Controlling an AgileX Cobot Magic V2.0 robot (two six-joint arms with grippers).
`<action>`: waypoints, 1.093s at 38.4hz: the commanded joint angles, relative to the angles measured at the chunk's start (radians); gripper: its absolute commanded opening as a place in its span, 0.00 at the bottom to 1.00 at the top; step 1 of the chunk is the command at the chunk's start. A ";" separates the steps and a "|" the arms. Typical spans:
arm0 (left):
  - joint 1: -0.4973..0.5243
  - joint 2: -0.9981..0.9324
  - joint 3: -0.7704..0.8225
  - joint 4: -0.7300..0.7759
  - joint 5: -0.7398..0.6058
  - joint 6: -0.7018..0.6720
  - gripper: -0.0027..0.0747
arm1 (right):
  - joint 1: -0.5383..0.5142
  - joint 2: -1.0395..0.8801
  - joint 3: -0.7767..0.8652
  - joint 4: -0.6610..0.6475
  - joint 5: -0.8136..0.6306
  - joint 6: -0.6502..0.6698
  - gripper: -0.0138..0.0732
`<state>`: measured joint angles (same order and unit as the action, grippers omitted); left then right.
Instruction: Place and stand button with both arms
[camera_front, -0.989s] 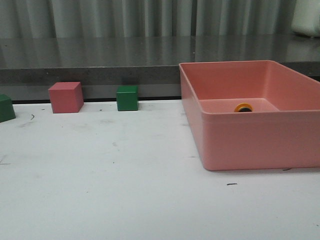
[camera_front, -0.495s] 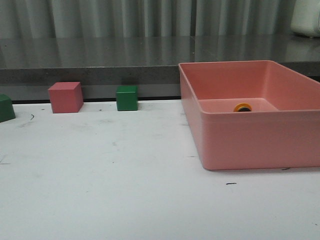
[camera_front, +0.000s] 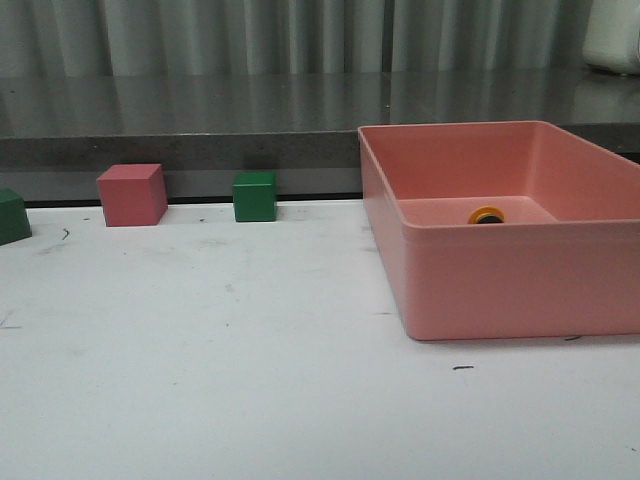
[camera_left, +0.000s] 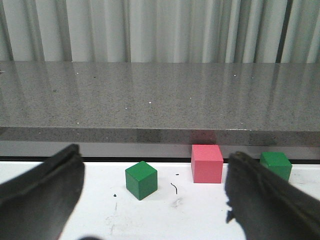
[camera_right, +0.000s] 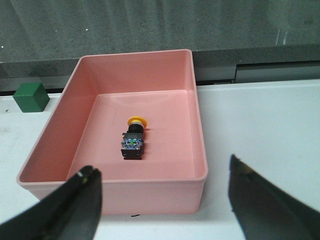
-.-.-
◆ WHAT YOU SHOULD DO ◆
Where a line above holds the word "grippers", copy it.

◆ EXERCISE RESULT ◆
Controlling an AgileX Cobot Magic V2.0 robot (two six-joint arms with grippers).
`<state>`: measured joint angles (same order and unit as the action, grippers omitted); left then right.

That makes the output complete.